The 5000T Series: Tabless Design in Action 

At Trydan Tech, the 5000T series represents a practical application of tabless cylindrical architecture. This cell combines high capacity with high power delivery by leveraging continuous current collection along the electrode edges. The result is lower resistance, better thermal stability, and higher sustained performance compared to traditional tabbed cells. 

Applications such as drones, e-mobility, and high-drain industrial equipment benefit directly from this design, gaining extended runtimes, faster charging, and reliable high-power bursts without compromising safety. With the 5000T series, tabless technology is no longer a concept—it’s a reality powering next-generation solutions. 

Conclusion 

Tabless cells represent a fundamental shift in cylindrical battery design. By eliminating discrete tabs and enabling continuous current collection, they reduce resistance, improve thermal management, and unlock higher performance at larger scales. 

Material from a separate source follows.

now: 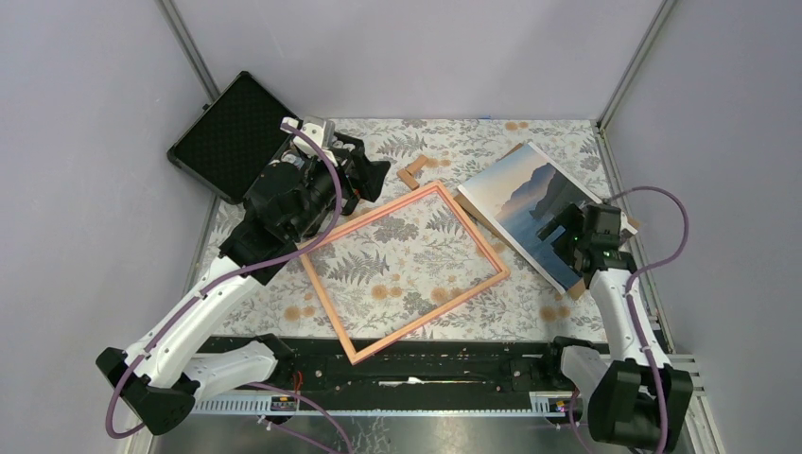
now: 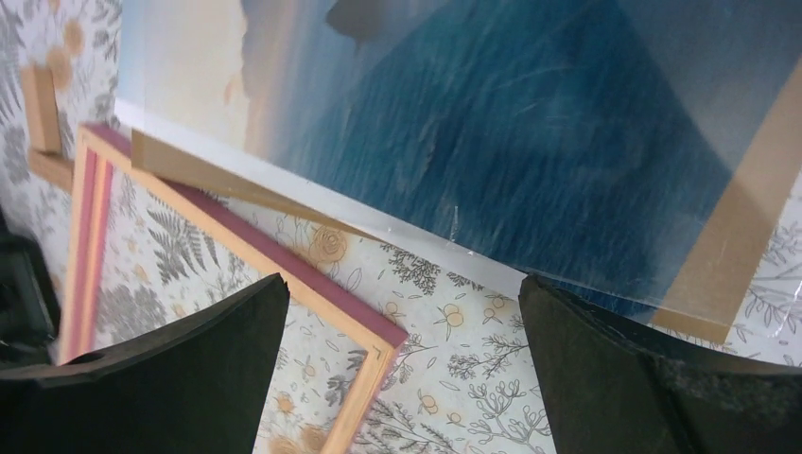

While not all designs on the market today are fully tabless, the industry is clearly moving in this direction. For applications requiring fast charging, high power output, and safe thermal behavior, tabless cells will be the foundation of next-generation battery applications. 

As research advances and manufacturing matures, we can expect to see true fully tabless designs that redefine performance standards for the future of energy and electrification.